You can’t get lower to the earth than the extraordinarily ordinary Robert Grainier - the kind of man authors don’t write books about, certainly not the kind of book directors adapt into Netflix movies. That is of course exactly what makes him, and the film, so special. I purposefully avoided getting into the specifics of plot or what kind of tragedies and wonders befall Grainier here. I’d also urge readers to steer clear from the teasers and trailers, which give away much of what deserves to be experienced with fresh eyes. This is the kind of picture whose surprises and ambiguities deserve preservation, so that the film happens to you as life happens to Grainier - flowing past like a river.
None of this would be possible without Denis Johnson’s original novella.
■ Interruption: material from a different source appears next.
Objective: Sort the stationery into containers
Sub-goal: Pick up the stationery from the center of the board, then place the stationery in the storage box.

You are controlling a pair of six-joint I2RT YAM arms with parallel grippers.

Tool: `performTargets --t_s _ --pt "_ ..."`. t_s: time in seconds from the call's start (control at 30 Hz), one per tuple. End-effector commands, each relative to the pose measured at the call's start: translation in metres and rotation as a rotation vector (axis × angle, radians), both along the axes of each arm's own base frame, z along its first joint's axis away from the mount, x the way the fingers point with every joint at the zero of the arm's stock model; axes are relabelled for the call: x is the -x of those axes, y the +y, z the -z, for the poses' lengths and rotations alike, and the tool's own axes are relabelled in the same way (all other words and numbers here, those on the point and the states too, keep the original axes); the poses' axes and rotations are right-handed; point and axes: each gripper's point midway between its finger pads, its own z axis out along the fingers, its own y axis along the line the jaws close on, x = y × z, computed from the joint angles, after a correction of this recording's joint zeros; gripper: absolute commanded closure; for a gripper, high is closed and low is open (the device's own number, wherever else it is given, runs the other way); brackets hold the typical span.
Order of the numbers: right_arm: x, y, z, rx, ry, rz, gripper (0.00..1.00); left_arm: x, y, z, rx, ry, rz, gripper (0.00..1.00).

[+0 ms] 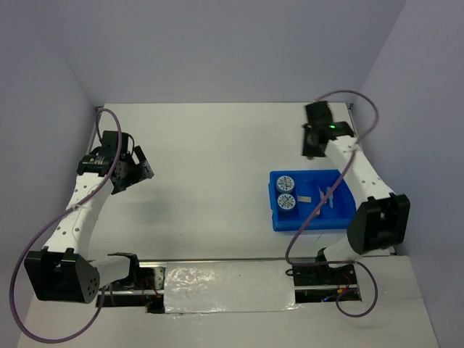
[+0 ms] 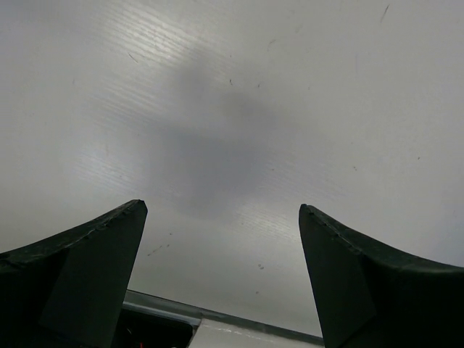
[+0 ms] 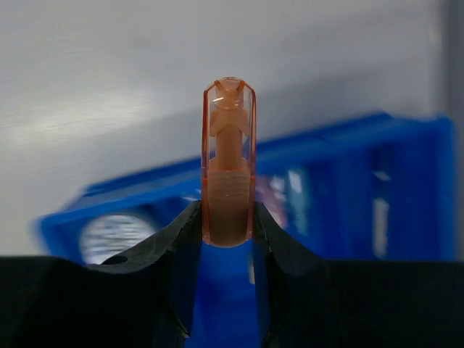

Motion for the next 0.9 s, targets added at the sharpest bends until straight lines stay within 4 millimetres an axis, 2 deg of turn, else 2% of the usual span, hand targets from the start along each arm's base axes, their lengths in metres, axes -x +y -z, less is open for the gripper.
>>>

I bought it soon after I saw Train Dreams at LFF, and I finished reading it - on the train, as it happens - in the same amount of time it takes to watch the movie. It’s a beguiling piece of literature, more violent and shocking than the film in a few ways, but carrying the exact same unpretentious profundity as the film.
In closing, I’ll leave you with one of my favourite passages. A taste of the primal beauty and wonder that, for those inclined, can stir something in the soul.
Grainier felt sure this dog was got of a wolf, but it never even whimpered in reply when the packs in the distance, some as far away as the Selkirks on the British Columbia side, sang at dusk. The creature needed to be taught its nature, Grainier felt. One evening he got down beside it and howled. The little pup only sat on its rump with an inch of pink tongue jutting stupidly from its closed mouth. “You’re not growing in the direction of your own nature, which is to howl when the others do,” he told the mongrel. He stood up straight himself and howled long and sorrowfully over the gorge, and over the low quiet river he could hardly see across this close to nightfall... Nothing from the pup. But often, thereafter, when Grainier heard the wolves at dusk, he laid his head back and howled for all he was worth, because it did him good. It flushed out something heavy that tended to collect in his heart, and after an evening’s program with his choir of British Columbian wolves he felt warm and buoyant.
“Train Dreams” (2012, Granta Books) — Denis Johnson
Train Dreams is streaming on Netflix from November 21, 2025.